▶ [DATA SECTION]
┏━━

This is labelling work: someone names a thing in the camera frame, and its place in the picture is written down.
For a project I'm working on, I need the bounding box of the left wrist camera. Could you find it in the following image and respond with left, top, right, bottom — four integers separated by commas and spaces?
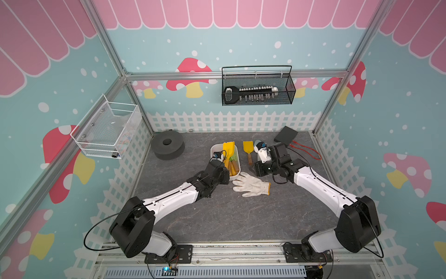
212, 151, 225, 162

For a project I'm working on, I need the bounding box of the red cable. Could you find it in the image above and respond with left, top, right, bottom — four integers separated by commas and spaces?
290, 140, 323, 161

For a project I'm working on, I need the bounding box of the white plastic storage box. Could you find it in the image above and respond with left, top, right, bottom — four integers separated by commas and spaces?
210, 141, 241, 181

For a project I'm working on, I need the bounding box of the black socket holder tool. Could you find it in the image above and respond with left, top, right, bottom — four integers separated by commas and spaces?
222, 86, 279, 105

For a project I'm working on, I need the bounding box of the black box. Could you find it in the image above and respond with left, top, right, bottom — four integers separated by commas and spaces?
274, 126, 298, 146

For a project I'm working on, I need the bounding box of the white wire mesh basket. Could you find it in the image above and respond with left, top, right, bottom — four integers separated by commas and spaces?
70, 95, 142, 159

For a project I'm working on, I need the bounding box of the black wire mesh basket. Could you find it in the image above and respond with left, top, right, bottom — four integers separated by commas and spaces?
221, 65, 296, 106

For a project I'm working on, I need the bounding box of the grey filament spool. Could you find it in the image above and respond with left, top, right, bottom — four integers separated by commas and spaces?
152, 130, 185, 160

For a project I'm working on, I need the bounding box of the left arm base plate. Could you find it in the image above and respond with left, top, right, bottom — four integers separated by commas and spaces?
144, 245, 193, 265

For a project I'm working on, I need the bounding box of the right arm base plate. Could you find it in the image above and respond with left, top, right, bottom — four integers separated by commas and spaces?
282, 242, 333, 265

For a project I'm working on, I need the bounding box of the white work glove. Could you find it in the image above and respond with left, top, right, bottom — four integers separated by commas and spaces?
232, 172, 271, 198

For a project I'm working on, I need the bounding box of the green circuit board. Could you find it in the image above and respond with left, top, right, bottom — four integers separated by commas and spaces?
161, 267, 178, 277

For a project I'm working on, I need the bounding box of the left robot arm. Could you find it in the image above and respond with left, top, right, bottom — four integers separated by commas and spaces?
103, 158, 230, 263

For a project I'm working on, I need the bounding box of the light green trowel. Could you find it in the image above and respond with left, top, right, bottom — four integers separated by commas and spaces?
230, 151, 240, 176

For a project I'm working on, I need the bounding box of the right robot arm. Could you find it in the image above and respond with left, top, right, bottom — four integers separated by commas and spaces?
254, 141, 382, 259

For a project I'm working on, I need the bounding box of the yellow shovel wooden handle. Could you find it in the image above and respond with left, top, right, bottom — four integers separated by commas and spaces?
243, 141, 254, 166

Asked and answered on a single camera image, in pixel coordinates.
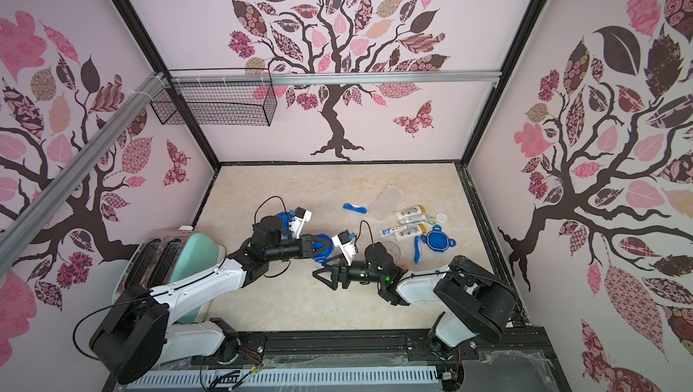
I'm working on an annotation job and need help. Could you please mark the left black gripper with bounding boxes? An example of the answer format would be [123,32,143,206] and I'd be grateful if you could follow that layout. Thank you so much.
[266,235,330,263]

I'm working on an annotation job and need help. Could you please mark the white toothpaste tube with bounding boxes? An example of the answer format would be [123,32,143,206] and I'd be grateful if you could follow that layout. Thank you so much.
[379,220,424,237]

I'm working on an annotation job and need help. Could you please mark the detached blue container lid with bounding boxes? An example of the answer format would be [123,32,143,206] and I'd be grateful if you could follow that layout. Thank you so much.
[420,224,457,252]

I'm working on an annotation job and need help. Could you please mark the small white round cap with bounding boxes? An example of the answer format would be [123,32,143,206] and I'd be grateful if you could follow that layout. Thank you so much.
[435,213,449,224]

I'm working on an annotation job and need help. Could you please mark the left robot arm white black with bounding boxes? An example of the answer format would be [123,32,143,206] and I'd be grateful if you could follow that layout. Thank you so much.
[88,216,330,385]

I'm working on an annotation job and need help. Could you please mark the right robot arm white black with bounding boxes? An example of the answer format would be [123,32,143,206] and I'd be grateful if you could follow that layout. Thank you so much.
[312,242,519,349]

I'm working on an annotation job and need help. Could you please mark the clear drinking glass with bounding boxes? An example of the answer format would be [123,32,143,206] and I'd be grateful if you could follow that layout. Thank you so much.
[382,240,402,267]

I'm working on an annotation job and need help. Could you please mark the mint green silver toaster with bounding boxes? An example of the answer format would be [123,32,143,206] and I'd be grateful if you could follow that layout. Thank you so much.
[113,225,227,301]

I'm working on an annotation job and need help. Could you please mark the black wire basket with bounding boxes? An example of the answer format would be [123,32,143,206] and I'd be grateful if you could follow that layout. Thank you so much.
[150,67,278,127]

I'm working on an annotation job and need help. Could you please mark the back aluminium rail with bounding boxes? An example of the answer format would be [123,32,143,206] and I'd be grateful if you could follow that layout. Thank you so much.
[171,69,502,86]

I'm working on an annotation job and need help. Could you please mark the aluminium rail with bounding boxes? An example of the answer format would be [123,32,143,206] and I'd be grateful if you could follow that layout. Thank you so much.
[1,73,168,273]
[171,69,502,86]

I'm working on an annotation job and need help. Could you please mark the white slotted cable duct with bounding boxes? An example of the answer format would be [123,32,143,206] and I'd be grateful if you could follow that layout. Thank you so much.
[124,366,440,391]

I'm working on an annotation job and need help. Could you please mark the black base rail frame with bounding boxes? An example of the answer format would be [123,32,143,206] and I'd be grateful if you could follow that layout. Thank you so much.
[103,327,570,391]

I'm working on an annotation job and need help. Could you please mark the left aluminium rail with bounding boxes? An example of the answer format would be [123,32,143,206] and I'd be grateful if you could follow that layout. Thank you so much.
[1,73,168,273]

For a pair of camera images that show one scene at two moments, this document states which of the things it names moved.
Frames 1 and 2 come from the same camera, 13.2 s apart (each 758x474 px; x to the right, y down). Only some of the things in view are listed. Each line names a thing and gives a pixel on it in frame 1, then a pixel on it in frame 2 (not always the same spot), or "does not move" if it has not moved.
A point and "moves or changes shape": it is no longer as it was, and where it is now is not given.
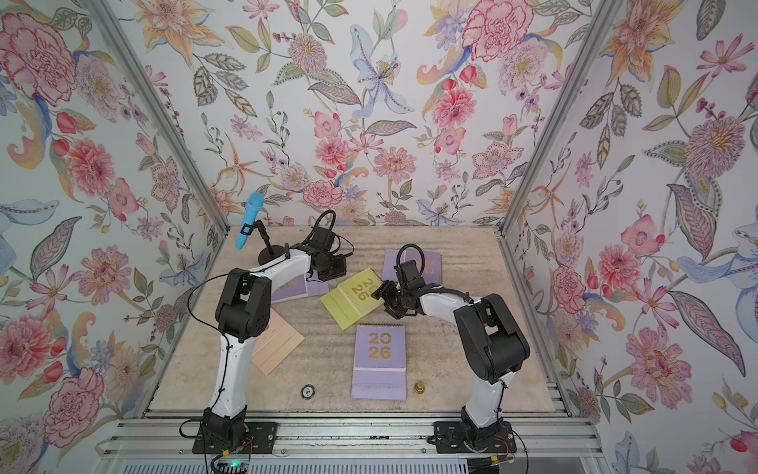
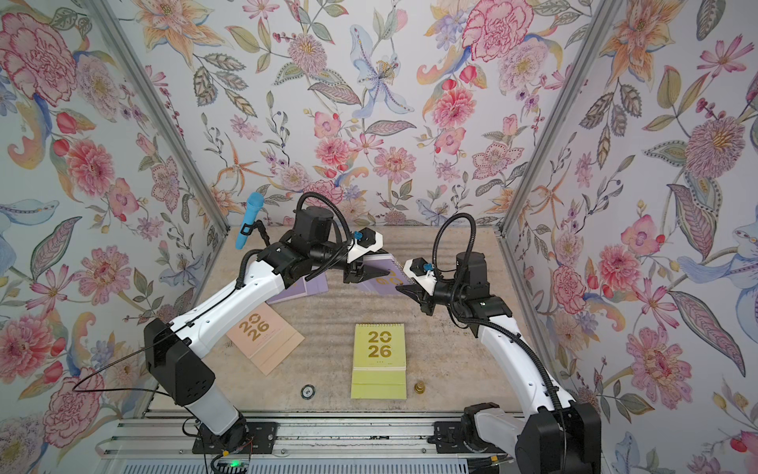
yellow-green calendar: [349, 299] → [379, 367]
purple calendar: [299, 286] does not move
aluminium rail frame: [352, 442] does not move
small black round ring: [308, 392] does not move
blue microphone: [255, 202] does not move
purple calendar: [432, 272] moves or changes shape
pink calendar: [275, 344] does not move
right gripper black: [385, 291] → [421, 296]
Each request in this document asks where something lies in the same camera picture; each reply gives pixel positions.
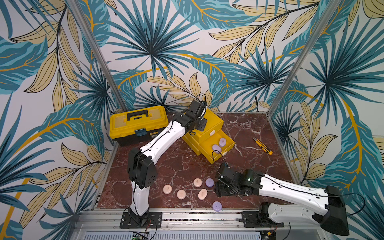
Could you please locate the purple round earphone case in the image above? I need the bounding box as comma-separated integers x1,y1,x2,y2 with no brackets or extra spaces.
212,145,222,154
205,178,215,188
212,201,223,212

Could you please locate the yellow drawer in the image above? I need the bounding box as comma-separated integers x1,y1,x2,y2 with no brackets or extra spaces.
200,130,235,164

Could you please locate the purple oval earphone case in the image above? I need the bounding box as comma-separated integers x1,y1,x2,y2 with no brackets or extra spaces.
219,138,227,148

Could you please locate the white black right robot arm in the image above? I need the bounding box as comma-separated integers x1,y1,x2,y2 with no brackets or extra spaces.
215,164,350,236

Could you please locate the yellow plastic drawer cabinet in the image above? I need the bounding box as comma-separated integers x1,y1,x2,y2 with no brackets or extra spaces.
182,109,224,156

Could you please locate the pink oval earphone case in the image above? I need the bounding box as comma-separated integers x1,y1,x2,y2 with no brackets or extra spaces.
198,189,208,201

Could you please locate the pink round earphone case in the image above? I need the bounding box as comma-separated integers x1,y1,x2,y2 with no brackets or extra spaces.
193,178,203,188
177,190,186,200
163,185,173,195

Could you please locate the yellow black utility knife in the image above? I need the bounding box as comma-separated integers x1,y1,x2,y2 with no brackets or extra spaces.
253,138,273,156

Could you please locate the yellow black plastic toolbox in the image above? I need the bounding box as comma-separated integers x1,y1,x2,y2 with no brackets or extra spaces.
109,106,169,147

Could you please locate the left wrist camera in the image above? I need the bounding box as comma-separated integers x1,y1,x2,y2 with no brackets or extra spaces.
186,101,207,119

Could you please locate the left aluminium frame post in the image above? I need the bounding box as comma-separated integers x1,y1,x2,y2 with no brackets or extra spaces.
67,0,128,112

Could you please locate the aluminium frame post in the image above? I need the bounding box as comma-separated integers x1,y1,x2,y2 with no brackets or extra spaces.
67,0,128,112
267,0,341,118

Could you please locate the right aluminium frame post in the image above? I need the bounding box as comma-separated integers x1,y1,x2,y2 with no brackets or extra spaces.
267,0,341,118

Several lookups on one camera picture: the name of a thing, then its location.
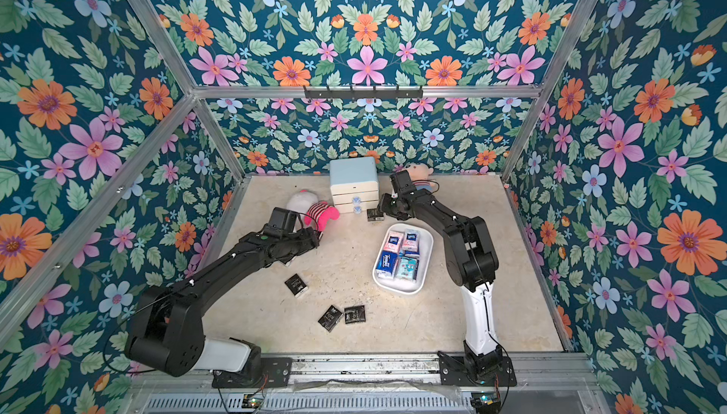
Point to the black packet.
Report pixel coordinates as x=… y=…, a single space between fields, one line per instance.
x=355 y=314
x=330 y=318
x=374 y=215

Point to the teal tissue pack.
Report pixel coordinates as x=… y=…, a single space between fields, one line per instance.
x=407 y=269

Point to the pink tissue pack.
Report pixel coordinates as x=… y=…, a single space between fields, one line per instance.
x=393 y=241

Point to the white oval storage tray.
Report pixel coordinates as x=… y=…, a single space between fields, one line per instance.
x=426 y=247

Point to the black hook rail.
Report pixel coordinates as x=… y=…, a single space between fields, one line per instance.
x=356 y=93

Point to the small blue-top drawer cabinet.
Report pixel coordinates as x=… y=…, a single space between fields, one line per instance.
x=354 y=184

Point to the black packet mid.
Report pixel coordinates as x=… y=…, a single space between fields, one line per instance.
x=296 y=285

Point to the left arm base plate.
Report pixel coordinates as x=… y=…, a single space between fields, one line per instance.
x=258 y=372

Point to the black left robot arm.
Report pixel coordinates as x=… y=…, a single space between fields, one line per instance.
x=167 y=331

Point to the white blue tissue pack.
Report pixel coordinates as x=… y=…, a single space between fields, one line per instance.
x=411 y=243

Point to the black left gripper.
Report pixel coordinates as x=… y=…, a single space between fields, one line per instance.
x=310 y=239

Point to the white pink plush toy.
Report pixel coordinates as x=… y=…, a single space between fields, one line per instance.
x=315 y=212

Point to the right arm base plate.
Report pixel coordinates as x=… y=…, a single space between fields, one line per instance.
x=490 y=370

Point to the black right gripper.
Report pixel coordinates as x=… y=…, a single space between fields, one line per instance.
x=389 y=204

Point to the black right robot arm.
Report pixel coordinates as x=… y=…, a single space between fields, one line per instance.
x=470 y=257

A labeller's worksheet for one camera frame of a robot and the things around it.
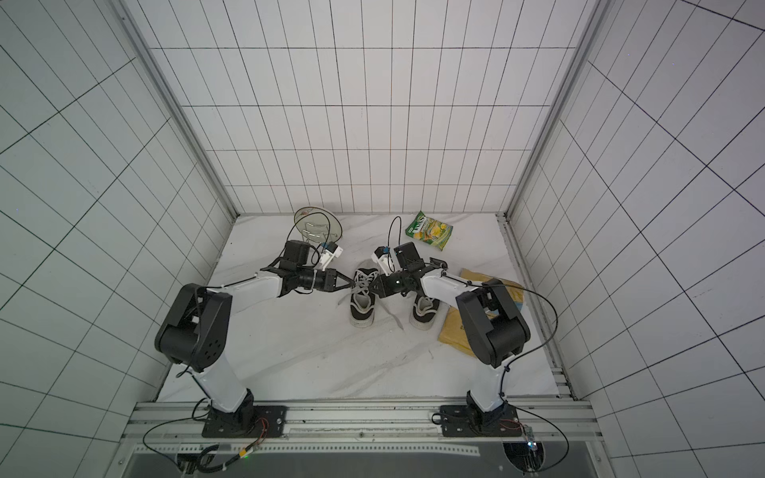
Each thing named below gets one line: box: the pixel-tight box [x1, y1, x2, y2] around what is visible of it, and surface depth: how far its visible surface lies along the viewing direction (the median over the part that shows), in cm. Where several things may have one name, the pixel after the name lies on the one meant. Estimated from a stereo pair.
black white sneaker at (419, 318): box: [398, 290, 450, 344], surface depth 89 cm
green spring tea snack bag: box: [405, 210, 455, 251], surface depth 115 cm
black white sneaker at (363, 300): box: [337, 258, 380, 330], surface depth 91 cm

┗━━

▶ [WHAT IS EXPECTED]
Find the word "moves" in the records. Copy every line it appears in.

▶ [RESULT FOR THIS TASK]
A point and "moves or changes shape": it is no longer as it was, and where it is now is not given.
purple calendar: [432, 272] moves or changes shape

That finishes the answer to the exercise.